What is needed:
Needed from the data below: every line from the one with "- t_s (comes" up to and including the one with "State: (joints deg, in", repeated exactly and with nothing else.

Items from a data source:

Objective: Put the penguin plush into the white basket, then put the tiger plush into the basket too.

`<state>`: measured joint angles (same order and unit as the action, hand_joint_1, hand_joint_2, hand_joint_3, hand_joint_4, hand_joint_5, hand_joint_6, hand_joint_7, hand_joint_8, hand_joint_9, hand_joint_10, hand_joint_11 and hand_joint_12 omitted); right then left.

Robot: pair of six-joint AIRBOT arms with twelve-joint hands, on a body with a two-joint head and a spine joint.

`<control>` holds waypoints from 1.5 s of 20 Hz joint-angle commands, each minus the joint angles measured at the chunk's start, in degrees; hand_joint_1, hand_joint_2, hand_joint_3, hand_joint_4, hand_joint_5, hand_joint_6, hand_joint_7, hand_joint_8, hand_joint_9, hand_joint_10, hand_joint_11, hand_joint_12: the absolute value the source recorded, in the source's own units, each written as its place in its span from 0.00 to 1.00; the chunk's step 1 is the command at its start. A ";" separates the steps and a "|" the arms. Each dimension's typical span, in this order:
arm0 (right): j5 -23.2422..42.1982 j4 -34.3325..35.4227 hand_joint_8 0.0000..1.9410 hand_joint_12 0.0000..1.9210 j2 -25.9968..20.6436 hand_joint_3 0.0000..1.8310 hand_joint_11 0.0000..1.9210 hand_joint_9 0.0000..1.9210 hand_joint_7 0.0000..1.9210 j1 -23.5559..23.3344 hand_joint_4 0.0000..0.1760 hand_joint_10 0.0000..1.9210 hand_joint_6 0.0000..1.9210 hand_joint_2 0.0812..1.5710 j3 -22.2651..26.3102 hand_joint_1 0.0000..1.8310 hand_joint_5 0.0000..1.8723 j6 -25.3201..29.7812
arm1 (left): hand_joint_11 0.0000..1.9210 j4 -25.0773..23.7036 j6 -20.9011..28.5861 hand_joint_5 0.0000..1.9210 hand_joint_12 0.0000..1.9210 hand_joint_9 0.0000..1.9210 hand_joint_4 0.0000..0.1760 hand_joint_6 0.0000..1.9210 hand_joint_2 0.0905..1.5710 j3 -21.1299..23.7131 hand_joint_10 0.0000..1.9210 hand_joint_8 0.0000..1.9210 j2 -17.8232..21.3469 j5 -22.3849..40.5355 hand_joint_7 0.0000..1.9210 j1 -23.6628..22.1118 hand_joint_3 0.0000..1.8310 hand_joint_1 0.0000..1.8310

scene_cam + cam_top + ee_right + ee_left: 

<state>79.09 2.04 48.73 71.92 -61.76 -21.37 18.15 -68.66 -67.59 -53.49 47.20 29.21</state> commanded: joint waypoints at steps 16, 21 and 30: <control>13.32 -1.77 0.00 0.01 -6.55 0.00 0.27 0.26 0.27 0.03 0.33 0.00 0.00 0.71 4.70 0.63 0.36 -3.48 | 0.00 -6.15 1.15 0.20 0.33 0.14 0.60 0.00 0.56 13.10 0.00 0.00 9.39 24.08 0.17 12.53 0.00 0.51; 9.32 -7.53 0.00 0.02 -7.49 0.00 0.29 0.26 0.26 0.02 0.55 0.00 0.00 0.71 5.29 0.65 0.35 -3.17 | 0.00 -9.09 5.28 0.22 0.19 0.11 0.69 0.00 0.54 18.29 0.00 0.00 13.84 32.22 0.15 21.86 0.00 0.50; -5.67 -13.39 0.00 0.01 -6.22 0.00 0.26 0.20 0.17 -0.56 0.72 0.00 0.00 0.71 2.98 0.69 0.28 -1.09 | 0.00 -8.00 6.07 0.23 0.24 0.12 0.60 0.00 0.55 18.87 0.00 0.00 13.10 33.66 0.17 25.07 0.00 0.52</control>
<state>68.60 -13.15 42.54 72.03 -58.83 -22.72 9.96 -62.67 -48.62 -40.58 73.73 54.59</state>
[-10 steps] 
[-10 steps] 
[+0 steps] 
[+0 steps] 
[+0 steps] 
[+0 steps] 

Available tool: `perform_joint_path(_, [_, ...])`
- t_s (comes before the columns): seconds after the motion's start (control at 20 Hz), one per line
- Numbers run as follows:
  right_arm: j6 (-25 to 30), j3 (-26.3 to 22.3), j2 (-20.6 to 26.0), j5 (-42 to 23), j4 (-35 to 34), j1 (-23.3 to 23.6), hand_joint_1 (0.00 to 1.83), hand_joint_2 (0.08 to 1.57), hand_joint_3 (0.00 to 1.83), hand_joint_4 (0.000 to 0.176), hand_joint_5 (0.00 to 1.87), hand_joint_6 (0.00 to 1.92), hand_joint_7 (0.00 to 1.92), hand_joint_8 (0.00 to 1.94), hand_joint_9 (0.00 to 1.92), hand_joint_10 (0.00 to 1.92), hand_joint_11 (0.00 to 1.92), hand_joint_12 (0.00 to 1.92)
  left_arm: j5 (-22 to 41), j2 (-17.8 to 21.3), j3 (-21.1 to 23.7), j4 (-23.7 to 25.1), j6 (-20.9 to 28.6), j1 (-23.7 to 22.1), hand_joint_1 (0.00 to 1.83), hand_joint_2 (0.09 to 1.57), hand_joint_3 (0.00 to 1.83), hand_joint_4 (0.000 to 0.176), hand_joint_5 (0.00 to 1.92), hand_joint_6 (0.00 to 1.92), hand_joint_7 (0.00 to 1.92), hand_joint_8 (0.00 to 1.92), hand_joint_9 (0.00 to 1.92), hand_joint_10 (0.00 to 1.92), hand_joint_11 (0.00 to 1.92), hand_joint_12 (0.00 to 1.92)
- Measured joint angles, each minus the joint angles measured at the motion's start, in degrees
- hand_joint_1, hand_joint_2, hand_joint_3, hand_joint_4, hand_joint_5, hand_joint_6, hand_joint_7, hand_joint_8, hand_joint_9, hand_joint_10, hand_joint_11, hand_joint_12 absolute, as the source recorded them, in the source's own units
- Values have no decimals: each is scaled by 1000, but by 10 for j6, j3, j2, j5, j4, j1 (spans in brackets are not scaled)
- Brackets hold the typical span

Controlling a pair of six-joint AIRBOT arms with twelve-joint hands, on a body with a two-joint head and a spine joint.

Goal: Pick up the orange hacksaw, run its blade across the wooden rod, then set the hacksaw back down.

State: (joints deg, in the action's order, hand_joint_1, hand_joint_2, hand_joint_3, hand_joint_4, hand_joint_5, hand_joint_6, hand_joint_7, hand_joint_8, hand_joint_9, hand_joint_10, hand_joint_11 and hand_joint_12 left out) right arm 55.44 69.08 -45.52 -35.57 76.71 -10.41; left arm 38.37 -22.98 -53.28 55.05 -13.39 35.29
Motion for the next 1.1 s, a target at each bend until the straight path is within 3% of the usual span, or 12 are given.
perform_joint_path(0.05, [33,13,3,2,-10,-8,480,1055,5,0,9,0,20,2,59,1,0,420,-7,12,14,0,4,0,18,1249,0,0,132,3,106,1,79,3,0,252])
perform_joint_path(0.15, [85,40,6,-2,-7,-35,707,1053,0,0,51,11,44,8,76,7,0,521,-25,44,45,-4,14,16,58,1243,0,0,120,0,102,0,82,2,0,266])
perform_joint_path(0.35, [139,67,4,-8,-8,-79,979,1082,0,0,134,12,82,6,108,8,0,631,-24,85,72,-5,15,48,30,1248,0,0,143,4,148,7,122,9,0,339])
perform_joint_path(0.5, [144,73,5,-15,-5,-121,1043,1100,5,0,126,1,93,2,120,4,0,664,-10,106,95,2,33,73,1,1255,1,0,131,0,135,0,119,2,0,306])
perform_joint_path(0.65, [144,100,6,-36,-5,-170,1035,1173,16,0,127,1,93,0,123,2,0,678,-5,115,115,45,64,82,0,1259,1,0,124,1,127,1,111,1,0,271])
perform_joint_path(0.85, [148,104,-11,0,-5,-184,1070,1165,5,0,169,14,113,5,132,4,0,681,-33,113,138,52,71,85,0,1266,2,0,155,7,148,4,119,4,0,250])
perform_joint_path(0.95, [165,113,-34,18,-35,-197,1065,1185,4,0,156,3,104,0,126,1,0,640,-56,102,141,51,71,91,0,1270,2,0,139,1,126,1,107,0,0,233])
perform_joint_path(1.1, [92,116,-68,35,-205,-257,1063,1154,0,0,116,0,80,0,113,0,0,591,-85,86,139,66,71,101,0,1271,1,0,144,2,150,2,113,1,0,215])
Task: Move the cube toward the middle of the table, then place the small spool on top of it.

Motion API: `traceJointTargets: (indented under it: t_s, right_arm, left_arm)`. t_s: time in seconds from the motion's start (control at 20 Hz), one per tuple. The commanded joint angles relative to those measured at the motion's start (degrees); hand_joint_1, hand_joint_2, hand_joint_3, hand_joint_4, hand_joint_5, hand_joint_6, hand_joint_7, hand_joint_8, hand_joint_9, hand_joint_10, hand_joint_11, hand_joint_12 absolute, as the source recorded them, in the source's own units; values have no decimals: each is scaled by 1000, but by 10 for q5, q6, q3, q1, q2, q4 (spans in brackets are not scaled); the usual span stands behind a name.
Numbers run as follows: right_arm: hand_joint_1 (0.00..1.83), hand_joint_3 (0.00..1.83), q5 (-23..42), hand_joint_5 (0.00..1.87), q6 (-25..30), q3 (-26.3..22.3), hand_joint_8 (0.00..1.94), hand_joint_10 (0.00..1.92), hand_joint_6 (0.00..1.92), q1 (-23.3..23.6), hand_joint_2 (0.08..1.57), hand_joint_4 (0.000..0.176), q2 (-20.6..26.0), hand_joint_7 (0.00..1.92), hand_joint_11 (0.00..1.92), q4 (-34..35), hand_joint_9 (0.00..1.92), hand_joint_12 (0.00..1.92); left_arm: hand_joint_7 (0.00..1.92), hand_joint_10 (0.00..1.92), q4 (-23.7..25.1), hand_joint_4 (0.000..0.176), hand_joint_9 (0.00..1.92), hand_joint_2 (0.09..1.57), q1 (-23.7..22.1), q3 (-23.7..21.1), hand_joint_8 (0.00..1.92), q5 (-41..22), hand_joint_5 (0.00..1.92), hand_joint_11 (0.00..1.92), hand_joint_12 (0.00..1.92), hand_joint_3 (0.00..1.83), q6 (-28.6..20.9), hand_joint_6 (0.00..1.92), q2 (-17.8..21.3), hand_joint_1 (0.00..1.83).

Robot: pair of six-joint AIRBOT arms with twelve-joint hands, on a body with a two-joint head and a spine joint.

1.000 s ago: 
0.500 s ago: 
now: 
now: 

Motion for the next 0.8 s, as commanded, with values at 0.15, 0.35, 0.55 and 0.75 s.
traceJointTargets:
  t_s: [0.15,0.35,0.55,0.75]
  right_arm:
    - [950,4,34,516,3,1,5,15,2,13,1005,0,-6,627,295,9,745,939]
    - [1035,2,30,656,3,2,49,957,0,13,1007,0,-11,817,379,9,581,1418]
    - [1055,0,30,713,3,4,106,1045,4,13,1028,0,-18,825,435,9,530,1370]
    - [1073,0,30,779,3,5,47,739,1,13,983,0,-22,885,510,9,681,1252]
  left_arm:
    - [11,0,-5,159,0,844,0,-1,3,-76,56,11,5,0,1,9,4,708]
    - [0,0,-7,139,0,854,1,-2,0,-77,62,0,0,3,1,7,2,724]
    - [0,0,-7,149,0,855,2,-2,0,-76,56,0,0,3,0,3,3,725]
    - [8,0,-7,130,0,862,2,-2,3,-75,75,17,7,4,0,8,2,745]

Result of the task:
- t_s (comes before the columns): seconds after the motion's start (control at 20 Hz), one per line
- Numbers run as follows:
  right_arm: j6 (-25 to 30), j3 (-26.3 to 22.3), j2 (-20.6 to 26.0), j5 (-42 to 23), j4 (-35 to 34), j1 (-23.3 to 23.6), hand_joint_1 (0.00 to 1.83), hand_joint_2 (0.08 to 1.57), hand_joint_3 (0.00 to 1.83), hand_joint_4 (0.000 to 0.176), hand_joint_5 (0.00 to 1.87), hand_joint_6 (0.00 to 1.92), hand_joint_7 (0.00 to 1.92), hand_joint_8 (0.00 to 1.94), hand_joint_9 (0.00 to 1.92), hand_joint_10 (0.00 to 1.92), hand_joint_11 (0.00 to 1.92), hand_joint_12 (0.00 to 1.92)
  left_arm: j5 (-22 to 41), j2 (-17.8 to 21.3), j3 (-21.1 to 23.7), j4 (-23.7 to 25.1), j6 (-20.9 to 28.6), j1 (-23.7 to 22.1), hand_joint_1 (0.00 to 1.83), hand_joint_2 (0.09 to 1.57), hand_joint_3 (0.00 to 1.83), hand_joint_4 (0.000 to 0.176), hand_joint_5 (0.00 to 1.92), hand_joint_6 (0.00 to 1.92), hand_joint_7 (0.00 to 1.92), hand_joint_8 (0.00 to 1.92), hand_joint_9 (0.00 to 1.92), hand_joint_10 (0.00 to 1.92), hand_joint_11 (0.00 to 1.92), hand_joint_12 (0.00 to 1.92)
- Measured joint angles, each minus the joint angles measured at the motion's start, in degrees
- hand_joint_1, hand_joint_2, hand_joint_3, hand_joint_4, hand_joint_5, hand_joint_6, hand_joint_7, hand_joint_8, hand_joint_9, hand_joint_10, hand_joint_11, hand_joint_12 absolute, as the source recorded them, in the source's own units
- Values have no decimals: each is scaled by 1000, but by 10 for j6, j3, j2, j5, j4, j1 (spans in brackets are not scaled)
- Brackets hold the typical span

Controlling a pair of six-joint AIRBOT arms with twelve-joint hands, on a body with a two-joint head and a spine joint.

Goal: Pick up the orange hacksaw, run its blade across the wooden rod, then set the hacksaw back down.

State: (joints deg, in the action's order, hand_joint_1, hand_joint_2, hand_joint_3, hand_joint_4, hand_joint_5, hand_joint_6, hand_joint_7, hand_joint_8, hand_joint_9, hand_joint_10, hand_joint_11 and hand_joint_12 left out) right arm 55.44 69.08 -45.52 -35.57 76.71 -10.41; left arm 38.37 -22.98 -53.28 55.05 -13.39 35.29

The answer is complete, and the exercise is done.